--- EXERCISE BRIEF ---
The answer must consist of every line from the data that holds the string "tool".
++++ EXERCISE DATA
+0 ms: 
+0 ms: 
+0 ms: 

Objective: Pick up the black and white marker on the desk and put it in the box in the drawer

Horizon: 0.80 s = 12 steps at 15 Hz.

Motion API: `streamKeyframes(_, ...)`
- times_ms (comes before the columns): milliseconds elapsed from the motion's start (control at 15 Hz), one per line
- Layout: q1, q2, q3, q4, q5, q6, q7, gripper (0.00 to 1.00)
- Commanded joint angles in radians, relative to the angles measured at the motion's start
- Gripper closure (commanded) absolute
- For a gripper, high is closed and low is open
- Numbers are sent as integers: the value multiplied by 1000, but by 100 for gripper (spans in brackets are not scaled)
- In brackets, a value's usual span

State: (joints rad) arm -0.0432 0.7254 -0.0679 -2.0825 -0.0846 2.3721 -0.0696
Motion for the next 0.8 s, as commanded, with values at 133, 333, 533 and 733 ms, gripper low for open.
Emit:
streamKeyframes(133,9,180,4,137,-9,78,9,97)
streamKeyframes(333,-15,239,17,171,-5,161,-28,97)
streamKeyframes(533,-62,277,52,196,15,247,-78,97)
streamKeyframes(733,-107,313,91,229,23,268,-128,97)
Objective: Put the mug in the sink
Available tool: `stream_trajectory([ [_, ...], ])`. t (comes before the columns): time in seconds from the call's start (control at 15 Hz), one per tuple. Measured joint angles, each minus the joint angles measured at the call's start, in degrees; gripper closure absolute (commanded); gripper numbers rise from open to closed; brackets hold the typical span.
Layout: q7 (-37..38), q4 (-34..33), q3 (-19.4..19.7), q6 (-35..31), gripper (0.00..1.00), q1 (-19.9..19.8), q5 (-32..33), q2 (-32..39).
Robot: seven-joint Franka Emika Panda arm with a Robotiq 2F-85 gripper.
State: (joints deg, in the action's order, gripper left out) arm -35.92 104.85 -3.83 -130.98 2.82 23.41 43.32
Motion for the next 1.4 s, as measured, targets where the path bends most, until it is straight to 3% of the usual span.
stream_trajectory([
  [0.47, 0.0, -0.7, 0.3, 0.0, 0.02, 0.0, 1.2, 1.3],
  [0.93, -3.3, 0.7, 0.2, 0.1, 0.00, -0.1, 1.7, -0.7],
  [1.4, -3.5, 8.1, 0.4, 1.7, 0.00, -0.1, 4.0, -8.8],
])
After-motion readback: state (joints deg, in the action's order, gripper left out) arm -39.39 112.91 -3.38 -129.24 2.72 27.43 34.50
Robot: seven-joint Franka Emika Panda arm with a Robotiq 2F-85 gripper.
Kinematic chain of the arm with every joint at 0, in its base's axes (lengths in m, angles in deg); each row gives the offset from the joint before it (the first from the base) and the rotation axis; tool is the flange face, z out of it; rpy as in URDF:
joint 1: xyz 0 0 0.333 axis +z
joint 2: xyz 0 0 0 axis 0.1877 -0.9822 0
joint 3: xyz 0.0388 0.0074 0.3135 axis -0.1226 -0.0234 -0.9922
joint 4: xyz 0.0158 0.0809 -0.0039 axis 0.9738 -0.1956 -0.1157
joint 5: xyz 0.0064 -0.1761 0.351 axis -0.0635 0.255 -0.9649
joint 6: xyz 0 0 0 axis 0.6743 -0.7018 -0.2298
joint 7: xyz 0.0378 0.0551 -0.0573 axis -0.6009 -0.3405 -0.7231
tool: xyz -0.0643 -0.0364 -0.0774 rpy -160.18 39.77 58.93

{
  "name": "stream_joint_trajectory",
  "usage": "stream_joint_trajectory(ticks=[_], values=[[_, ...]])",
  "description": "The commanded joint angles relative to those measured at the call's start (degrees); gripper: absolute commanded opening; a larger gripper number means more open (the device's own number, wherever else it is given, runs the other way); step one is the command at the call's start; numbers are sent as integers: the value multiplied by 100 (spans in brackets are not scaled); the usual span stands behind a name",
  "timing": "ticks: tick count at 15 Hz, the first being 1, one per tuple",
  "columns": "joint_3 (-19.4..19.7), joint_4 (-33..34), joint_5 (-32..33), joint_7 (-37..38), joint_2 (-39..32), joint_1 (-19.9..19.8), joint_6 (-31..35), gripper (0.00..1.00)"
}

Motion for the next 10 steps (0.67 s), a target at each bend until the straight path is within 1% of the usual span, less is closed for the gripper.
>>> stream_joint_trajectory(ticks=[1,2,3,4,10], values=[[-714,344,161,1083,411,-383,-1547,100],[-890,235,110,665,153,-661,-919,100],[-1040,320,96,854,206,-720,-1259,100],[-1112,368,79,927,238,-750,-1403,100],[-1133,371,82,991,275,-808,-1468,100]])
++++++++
--- EXERCISE OUTPUT ---
Available tool: `stream_trajectory([ [_, ...], ])`. t (comes before the columns): time in seconds from the call's start (control at 15 Hz), one per tuple. Measured joint angles, each minus the joint angles measured at the call's start, in degrees; gripper closure absolute (commanded); gripper numbers rise from open to closed; brackets hold the typical span.
Kinematic chain of the arm with every joint at 0, in its base's axes (lengths in m, angles in deg); each row gives the offset from the joint before it (the first from the base) and the rotation axis; tool is the flange face, z out of it; rpy as in URDF:
tool: xyz -0.0643 -0.0364 -0.0774 rpy -160.18 39.77 58.93

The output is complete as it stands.